I'm trying to use TensorFlow's @tf.custom_gradient
functionality to assign a custom gradient to a function with multiple inputs. I can put together a working setup for only one input, but not for two or more.
I've based my code on TensorFlow's custom_gradient documentation, which works just fine for one input, as in this example:
import tensorflow as tf
import os
# Suppress Tensorflow startup info
os.environ['TF_CPP_MIN_LOG_LEVEL']='2'
# Custom gradient decorator on a function,
# as described in documentation
@tf.custom_gradient
def my_identity(x):
# The custom gradient
def grad(dy):
return dy
# Return the result AND the gradient
return tf.identity(x), grad
# Make a variable, run it through the custom op
x = tf.get_variable('x', initializer=1.)
y = my_identity(x)
# Calculate loss, make an optimizer, train the variable
loss = tf.abs(y)
opt = tf.train.GradientDescentOptimizer(learning_rate=0.001)
train = opt.minimize(loss)
# Start a TensorFlow session, initialize variables, train
with tf.Session() as sess:
sess.run(tf.global_variables_initializer())
sess.run(train)
This example runs silently, then closes. No issues, no errors. The variable optimizes as expected. However, in my application, I need to do such a calculation with multiple inputs, so something of this form:
@tf.custom_gradient
def my_identity(x, z):
def grad(dy):
return dy
return tf.identity(x*z), grad
Running this in place of the example (and adding another variable input to the call of my_identify
) results in the following error output. Best as I can tell, the last parts of the error are from the dynamic generation of the op -- the information format matches the C++ formatting required in the op establishment (though that's about all I know about it).
Traceback (most recent call last):
File "testing.py", line 27, in <module>
train = opt.minimize(loss)
File "/usr/lib/python3/dist-packages/tensorflow/python/training/optimizer.py", line 400, in minimize
grad_loss=grad_loss)
File "/usr/lib/python3/dist-packages/tensorflow/python/training/optimizer.py", line 519, in compute_gradients
colocate_gradients_with_ops=colocate_gradients_with_ops)
File "/usr/lib/python3/dist-packages/tensorflow/python/ops/gradients_impl.py", line 630, in gradients
gate_gradients, aggregation_method, stop_gradients)
File "/usr/lib/python3/dist-packages/tensorflow/python/ops/gradients_impl.py", line 821, in _GradientsHelper
_VerifyGeneratedGradients(in_grads, op)
File "/usr/lib/python3/dist-packages/tensorflow/python/ops/gradients_impl.py", line 323, in _VerifyGeneratedGradients
"inputs %d" % (len(grads), op.node_def, len(op.inputs)))
ValueError: Num gradients 2 generated for op name: "IdentityN"
op: "IdentityN"
input: "Identity"
input: "x/read"
input: "y/read"
attr {
key: "T"
value {
list {
type: DT_FLOAT
type: DT_FLOAT
type: DT_FLOAT
}
}
}
attr {
key: "_gradient_op_type"
value {
s: "CustomGradient-9"
}
}
do not match num inputs 3
Based on other custom gradient options, I surmised that the issue was a lack of supplied gradient for the second input argument.

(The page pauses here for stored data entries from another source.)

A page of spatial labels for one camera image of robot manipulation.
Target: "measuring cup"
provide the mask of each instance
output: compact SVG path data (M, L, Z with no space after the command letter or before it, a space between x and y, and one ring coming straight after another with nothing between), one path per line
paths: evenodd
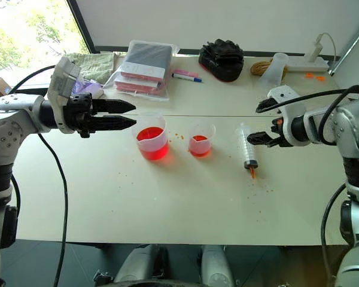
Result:
M169 150L166 121L159 113L140 114L137 123L132 126L132 134L139 151L147 160L158 160Z
M215 135L215 125L197 121L189 130L189 151L195 157L203 157L210 152L211 139Z
M275 53L270 66L260 77L258 83L260 86L270 90L281 85L282 74L285 65L288 62L288 56L284 53Z

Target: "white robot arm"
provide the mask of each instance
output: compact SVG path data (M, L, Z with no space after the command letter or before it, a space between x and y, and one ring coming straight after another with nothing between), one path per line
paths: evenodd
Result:
M248 136L248 141L253 145L268 147L305 146L322 142L338 147L347 175L345 187L349 197L342 204L340 232L352 248L338 271L337 287L359 286L359 99L337 105L348 93L359 93L359 86L340 92L341 97L332 105L306 111L293 89L288 86L273 88L267 95L268 99L259 104L257 112L279 107L281 117L273 120L271 127L279 137L272 139L266 132Z
M17 209L7 204L12 193L12 166L28 135L58 128L63 133L78 132L87 138L98 130L122 130L136 123L119 115L101 117L98 114L121 114L135 109L125 101L72 94L79 73L79 67L62 58L55 67L48 100L17 93L0 97L0 248L9 247L16 239Z

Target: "plastic container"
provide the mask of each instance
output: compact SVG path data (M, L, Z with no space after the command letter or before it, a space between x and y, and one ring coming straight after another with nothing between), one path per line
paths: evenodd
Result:
M288 56L284 53L276 53L264 74L260 77L258 84L270 90L281 85L283 69L288 62Z
M161 114L147 112L139 115L137 123L132 126L132 134L147 160L158 160L169 150L166 121Z
M103 89L143 99L168 101L171 60L179 50L173 44L132 40L124 62L110 76Z
M211 139L215 135L215 125L197 121L189 130L189 151L195 157L203 157L210 152Z

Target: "black glove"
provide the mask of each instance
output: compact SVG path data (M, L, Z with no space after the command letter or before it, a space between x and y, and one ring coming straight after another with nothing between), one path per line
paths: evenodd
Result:
M236 80L244 67L244 52L230 40L215 40L203 45L198 62L216 78L226 82Z

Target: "green cloth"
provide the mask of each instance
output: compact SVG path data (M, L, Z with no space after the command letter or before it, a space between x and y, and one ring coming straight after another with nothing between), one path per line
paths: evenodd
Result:
M101 54L66 54L71 62L81 67L80 75L87 80L95 80L100 84L105 84L114 72L115 60L117 55L114 53Z

So, I changed my function to this:
@tf.custom_gradient
def my_identity(x, z):
def grad(dy):
return dy
return tf.identity(x*z), grad, grad
This results in the following more familiar error:
Traceback (most recent call last):
File "testing.py", line 22, in <module>
y = my_identity(x, z)
File "/usr/lib/python3/dist-packages/tensorflow/python/ops/custom_gradient.py", line 111, in decorated
return _graph_mode_decorator(f, *args, **kwargs)
File "/usr/lib/python3/dist-packages/tensorflow/python/ops/custom_gradient.py", line 132, in _graph_mode_decorator
result, grad_fn = f(*args)
ValueError: too many values to unpack (expected 2)
The @custom_gradient
decorator is only identifying the last returned element as a gradient. So, I tried putting the two gradients into a tuple as (grad, grad)
such that there would only be "two" outputs for the function. TensorFlow rejected this too, this time because it can't call a tuple like it would a Tensor -- entirely reasonable, in hindsight.
I've fussed around with the example some more, but to no avail. No matter what I try, I can't get the custom-defined gradient to deal with multiple inputs. I'm hoping that somebody with more knowledge than I regarding custom ops and gradients will have a better idea on this -- thanks in advance for the help!